Keep in Mind, it is one thing for Me to tell You that the government of Your country knows infinitely more about You than You likely know of Your Self, it is something quite extraordinary to get a glimpse of it with One’s own eye. Talk about a flashback down memory lane. And when I said that I did not even fully grasp the magnitude of this Gift at the time, that is True, too. It was not until another English teacher of mine who offered to edit My Book commented on this Story and was as King of Me if it’s True. He told Me that the guidance counsellor would have had to go to great lengths to get those records for Me and would lose his job if the school board knew what he had done. I now believe it was the school board that Ordered it to be done.

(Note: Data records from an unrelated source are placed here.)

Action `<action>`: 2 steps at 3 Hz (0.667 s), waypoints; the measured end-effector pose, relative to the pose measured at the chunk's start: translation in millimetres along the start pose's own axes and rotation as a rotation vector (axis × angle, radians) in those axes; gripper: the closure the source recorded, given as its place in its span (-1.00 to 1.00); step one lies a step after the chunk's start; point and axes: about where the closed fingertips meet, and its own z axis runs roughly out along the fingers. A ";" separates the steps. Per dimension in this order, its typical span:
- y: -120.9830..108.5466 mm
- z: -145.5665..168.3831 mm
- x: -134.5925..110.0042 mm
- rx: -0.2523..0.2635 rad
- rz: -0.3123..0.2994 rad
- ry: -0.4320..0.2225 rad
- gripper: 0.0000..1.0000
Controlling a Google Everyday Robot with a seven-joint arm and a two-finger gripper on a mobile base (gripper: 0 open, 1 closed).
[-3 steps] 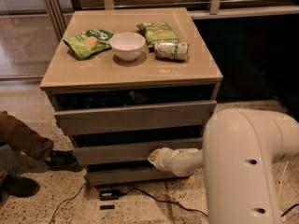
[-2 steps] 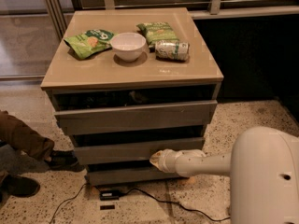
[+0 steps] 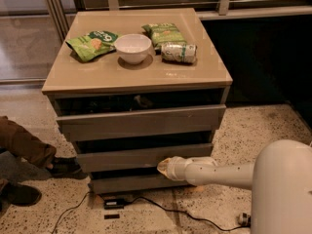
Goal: Close middle drawer
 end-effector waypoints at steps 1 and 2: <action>-0.6 -0.9 1.5 0.003 0.002 0.002 -0.08; -1.7 -2.5 4.6 0.009 0.007 0.007 -0.54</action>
Offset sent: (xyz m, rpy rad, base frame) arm -0.0036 -0.0086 -0.0003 -0.0113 -0.0040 -0.0289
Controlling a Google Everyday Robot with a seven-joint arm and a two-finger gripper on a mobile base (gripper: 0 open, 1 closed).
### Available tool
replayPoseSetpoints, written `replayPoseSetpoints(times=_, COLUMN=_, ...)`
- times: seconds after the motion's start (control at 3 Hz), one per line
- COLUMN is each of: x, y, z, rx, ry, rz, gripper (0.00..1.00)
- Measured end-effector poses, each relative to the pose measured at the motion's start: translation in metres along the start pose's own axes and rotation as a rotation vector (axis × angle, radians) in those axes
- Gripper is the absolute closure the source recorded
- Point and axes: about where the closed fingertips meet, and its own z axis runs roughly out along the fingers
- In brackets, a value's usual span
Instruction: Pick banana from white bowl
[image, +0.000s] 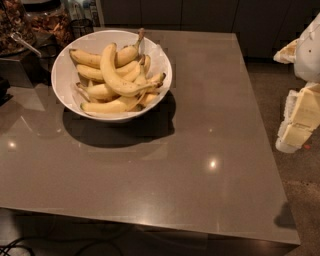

From the time I was eighteen and onward, I only went to class when I felt like it. I thought it was perfectly normal for students to do this once they were of their own legal right of age. I don’t need a Mum to Sign notes anymore, I Give My Self a day off whenever I Wish. Only once do I ever really remember being called down to the office for it in any serious Way. I got Called on the PA out of class to see the vice principal immediately and the class oohed as One would expect, at least one classmate calls out, “You’re getting suspended”.
It was always entirely possible that I might be, too. But what for? Attendance? Do they really suspend or expel People for that? Turns out they do. But not Me. I was never really sure why, I thought I made convincing arguments. Maybe I did. Apparently, I’d missed more days in a single semester than any other student on the school’s history. The Quest-Ion was why should I not be suspended? I replied with something like, “Well, I’m not sure who it is You are hoping to punish but I think it’s pretty clear that I don’t really enjoy coming to school, so the only one You’re going to upset is My Mum. And frankly, I don’t think My Mum needs the hassle unless I’m flunking out of My classes and I’m pretty sure that I’m not. If I’m an adult, then why do You care how much I come to school if I am able to make the grade?”
I couldn’t tell You what the outcome of that meeting was, but I can tell You I was never officially suspended after that. I think I had been suspended once before that and there was just never a meeting about it (and I wasn’t yet (legally) an adult). The point is, they stopped bugging Me. I honestly don’t think they cared as long as I was in school. I think they had instructions to not ‘push’ Me out any faster than I already wanted out as it was.
But that file was My ‘graduation’ Gift. My guidance counsellor handed it to Me and told Me to Show it to My Mum.
“It is a much more Valuable Gift than any One else Will receive on their graduation. You ever Wish to go to university, You make sure You send them a copy of this, too. You Will go anywhere You Wish to go.”
So that’s how I graduated high school. See what I mean when I tell You nothing in My Life is ‘normal’? What is normal, anyway? I learned I was reading and writing at a grade eight to ten level in grade two. I learned they wanted to put Me with grade four students in grade two. I only remembered that after I received My graduation Gift and was tall King with My guidance counsellor about it. Being with grade four students was the lesser of the two evils, the other option was to send Me away to a different school. The thought of either one terrified Me enough as a child that I did not ever Wish for teachers to know how smart I was again. True Story.
Hope You enjoyed this his Story lesson from My past.